What needs to be done: Every line in the listing should be set down again verbatim.

Stored data:
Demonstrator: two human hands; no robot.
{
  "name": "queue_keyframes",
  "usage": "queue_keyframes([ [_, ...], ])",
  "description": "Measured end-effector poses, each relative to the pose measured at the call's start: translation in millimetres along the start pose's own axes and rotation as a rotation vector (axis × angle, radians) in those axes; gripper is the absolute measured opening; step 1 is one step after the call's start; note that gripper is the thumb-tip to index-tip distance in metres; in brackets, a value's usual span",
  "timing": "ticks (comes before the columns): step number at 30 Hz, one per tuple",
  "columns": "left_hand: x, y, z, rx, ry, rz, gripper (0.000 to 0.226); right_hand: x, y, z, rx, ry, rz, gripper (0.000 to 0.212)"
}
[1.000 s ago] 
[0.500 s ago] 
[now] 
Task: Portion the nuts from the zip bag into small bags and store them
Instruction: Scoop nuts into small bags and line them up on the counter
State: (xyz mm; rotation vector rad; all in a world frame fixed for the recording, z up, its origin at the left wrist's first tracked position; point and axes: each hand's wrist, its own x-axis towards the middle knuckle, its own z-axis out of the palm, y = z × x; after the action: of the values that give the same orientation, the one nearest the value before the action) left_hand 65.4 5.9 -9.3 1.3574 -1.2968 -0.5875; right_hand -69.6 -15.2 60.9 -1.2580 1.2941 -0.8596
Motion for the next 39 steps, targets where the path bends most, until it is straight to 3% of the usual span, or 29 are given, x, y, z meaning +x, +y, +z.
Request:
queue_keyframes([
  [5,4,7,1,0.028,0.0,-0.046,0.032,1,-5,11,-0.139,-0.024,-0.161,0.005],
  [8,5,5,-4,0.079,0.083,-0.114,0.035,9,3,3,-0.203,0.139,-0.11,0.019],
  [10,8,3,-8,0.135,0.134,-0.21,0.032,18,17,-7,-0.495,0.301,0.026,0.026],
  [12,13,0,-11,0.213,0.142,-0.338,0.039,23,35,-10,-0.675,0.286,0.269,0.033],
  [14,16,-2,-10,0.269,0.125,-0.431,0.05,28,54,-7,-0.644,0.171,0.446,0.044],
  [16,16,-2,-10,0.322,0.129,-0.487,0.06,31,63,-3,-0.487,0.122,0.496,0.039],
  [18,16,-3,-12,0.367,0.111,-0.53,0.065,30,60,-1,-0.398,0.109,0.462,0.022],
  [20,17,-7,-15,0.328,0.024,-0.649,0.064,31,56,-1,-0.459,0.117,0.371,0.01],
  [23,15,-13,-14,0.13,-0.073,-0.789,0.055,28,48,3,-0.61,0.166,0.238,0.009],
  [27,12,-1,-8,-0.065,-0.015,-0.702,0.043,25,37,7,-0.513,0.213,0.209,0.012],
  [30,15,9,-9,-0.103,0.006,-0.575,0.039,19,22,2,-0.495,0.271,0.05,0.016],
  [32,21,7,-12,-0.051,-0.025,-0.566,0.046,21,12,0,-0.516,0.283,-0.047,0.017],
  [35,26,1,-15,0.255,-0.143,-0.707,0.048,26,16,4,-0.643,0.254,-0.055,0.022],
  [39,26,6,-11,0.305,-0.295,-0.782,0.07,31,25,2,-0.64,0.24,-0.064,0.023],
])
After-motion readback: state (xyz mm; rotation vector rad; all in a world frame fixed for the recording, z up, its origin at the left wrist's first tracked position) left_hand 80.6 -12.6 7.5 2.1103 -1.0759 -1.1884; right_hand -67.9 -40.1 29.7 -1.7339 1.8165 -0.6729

Reply to the task:
Demonstrator: two human hands; no robot.
{
  "name": "queue_keyframes",
  "usage": "queue_keyframes([ [_, ...], ])",
  "description": "Measured end-effector poses, each relative to the pose measured at the call's start: translation in millimetres along the start pose's own axes and rotation as a rotation vector (axis × angle, radians) in those axes; gripper is the absolute measured opening; step 1 is one step after the call's start; note that gripper is the thumb-tip to index-tip distance in metres; in brackets, a value's usual span",
  "timing": "ticks (comes before the columns): step number at 30 Hz, one per tuple",
  "columns": "left_hand: x, y, z, rx, ry, rz, gripper (0.000 to 0.226); right_hand: x, y, z, rx, ry, rz, gripper (0.000 to 0.212)"
}
[1.000 s ago] 
[0.500 s ago] 
[now] 
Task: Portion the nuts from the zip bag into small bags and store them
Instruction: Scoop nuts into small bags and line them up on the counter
State: (xyz mm; rotation vector rad; all in a world frame fixed for the recording, z up, its origin at the left wrist's first tracked position; point and axes: each hand's wrist, its own x-axis towards the middle knuckle, its own z-axis out of the palm, y = z × x; after the action: of the values that give the same orientation, the one nearest the value before the action) left_hand 65.4 5.9 -9.3 1.3574 -1.2968 -0.5875; right_hand -69.6 -15.2 60.9 -1.2580 1.2941 -0.8596
Motion for the next 39 steps, targets where the path bends most, until it is straight to 3% of the usual span, or 29 are given, x, y, z meaning +x, +y, +z.
Request:
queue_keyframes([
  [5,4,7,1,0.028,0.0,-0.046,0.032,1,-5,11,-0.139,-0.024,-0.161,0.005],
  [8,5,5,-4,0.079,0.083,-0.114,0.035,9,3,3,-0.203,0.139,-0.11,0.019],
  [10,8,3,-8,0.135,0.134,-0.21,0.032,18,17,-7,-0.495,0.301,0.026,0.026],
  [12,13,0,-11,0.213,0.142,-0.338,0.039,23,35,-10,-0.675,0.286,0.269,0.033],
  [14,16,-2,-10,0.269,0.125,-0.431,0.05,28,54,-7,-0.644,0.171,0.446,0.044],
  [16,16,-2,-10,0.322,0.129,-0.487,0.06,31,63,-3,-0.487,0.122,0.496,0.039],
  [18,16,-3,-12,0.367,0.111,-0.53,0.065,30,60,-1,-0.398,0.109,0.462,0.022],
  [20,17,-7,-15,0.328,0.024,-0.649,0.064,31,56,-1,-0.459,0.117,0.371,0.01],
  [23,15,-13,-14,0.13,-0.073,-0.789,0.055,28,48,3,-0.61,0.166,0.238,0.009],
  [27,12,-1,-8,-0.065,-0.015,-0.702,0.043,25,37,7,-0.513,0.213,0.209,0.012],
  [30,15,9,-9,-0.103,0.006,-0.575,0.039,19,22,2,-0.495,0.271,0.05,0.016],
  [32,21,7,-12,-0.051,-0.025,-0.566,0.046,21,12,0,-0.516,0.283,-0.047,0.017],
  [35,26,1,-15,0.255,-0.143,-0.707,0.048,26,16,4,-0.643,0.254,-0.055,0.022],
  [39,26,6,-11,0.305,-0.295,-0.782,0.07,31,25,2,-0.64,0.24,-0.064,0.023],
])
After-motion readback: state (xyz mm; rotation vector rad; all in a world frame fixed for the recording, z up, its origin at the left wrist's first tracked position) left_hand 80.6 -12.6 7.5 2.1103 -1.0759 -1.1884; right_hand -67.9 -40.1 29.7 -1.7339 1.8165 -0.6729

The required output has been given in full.